The Type 1 Athlete Landscape
An interview with extreme athlete John Moore
As I sat down to interview John Moore about his life as an athlete with diabetes and how the landscape has changed over the years, he received an email from the mother of 17-year-old Ashlee Ernst. He had met Ashlee in 2010 during an Insulindependence-sponsored event called the "14'ers Expedition." The email asked him if he would be interested in participating in the Rock n' Roll half marathon this year.
Eight years prior to that, John began training for Ironman Arizona. "I didn't have a bike, couldn't swim, and had a broken ankle," said John. "I decided to sign up for Ironman after finding out that I would be unable to run the Leadville 100 due to a stress fracture in my ankle." It was 2005 and John knew of no one who had ever run a 100-mile race with diabetes and, in actuality, didn't know of anyone with diabetes who was involved in any endurance sport, period. He took up swimming and bought a bike to start the road to Ironman, all on his own.
"Come to think of it, at that point in my life I didn't know anyone with diabetes at all," John said. "Besides not having the right equipment, no experience with open-water swimming, and never having participated in a triathlon, I had no idea how I was going to do it with diabetes, and didn't even know anyone that I could even talk to about how."
I had the pleasure of interviewing John back in 2005 as he was about to embark on that very Ironman competition. Ironman is an extreme sport. After swimming 2.4 miles, the athlete hops on a bicycle and rides 112 miles before lacing up the running shoes and doing a full marathon — 26.2 miles. It is hard work earning the 140.6 miles sticker you see on a handful of vehicles across the country. Now imagine doing it with very little help from the medical world — sports medicine doctors with no training to help an athlete with diabetes and endocrinologists saying, ‘Maybe that's not the best idea."
Times have changed dramatically in less than a decade.

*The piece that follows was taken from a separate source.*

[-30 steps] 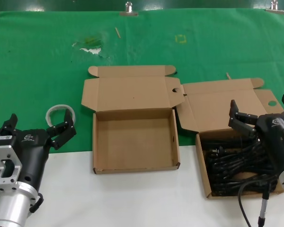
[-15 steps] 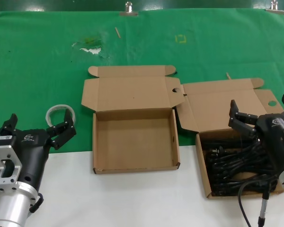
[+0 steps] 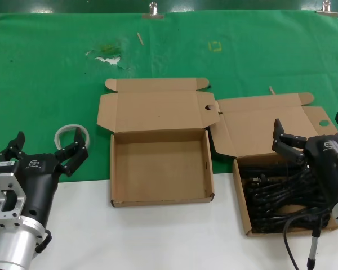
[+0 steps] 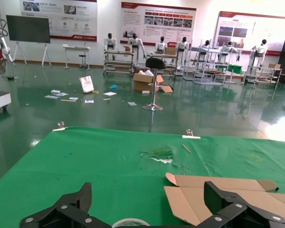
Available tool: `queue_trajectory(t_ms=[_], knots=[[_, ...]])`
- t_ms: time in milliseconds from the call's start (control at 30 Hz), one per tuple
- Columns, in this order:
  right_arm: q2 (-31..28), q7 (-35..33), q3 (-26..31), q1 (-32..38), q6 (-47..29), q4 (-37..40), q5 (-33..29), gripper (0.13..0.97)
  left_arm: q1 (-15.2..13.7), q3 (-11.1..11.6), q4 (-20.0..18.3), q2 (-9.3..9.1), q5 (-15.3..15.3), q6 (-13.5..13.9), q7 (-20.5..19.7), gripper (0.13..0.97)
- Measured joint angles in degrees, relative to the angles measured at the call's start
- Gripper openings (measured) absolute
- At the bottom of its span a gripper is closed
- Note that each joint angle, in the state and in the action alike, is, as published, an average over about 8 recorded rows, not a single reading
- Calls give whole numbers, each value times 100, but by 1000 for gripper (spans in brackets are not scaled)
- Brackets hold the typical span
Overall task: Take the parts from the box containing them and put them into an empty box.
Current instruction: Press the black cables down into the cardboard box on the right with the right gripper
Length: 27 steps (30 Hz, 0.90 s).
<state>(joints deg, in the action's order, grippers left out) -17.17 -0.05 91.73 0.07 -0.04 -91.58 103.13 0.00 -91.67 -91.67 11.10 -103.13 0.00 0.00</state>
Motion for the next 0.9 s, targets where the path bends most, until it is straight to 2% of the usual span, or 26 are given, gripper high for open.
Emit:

Going to the Extreme Together
In late 2006 I gave John a shout about an idea I had. The idea of putting 10 type 1 athletes together to do a documentary (Triabetes) about training for ironman and completing it. John was instrumental in scouring the Internet, blogs, and contacts to find people with diabetes willing to go to the extreme. Not only did we find 10, we found 12.

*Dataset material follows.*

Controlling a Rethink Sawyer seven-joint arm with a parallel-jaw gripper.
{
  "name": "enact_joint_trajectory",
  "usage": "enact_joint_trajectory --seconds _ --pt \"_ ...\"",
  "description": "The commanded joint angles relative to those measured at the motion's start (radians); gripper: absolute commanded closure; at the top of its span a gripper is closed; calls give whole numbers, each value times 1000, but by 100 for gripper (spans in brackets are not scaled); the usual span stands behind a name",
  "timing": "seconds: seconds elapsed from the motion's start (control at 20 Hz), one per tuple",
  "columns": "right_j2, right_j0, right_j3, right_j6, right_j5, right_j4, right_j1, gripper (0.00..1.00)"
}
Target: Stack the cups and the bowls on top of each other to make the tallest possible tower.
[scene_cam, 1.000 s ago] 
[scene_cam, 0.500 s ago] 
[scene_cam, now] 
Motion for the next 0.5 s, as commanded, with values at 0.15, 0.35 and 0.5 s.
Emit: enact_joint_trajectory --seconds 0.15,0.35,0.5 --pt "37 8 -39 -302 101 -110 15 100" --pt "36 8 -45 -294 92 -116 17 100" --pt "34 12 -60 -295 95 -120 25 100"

By the time the training was over and the race was done, people were hearing about John and the other athletes and had started contacting them for training advice. When the documentary was complete, new type 1 athletes were pounding on the door of Insulindependence — who was now housing the Triabetes program — to become part of the growing team.
Organizations such as Insulindependence, Riding on Insulin, TeamWILD, Connected in Motion, and others were building strong athlete communities. The world of social media made it possible to train TOGETHER. It is not uncommon today to see blood sugar readings as a tweet or Facebook status with many responses on how to manage those differently during a swim, bike, run, or climb.
3 years ago John inspired Ashlee on a mountain. As Ashlee's mom was composing that email to John she was waiting for Ashlee to finish the Lincoln half marathon — her NINTH one in those 3 years. In that email her mother asks John to race once again with Ashlee. "It has been 3 years exactly as she started with Denver in 2010. You and her should do it together."
Oh how the landscape has changed. Cheesy as it may sound, the type 1 athlete group has grown from a vast desert to a blooming, rich environment full of so many opportunities for not only adults, but for children as well. Young athletes like Ashlee or young Ryan Maloney who bills himself as "Athlete/Type 1 Diabetic" are part of the ever-growing athlete community jumping on surf boards, paddle boards, and racing triathlons. As I write this article, Insulindependence has announced the 14th North American Conference on Diabetes and Exercise called "New Frontiers in Diabetes and Sport" in San Diego, CA this August with all the big names in the world of diabetes and sports.
As for John, he is the process of getting back into shape. Major life changes including starting a new job and having twins altered his definition of endurance training. "This past weekend I ran a 25K. When I finished, I had the itch for more," states John.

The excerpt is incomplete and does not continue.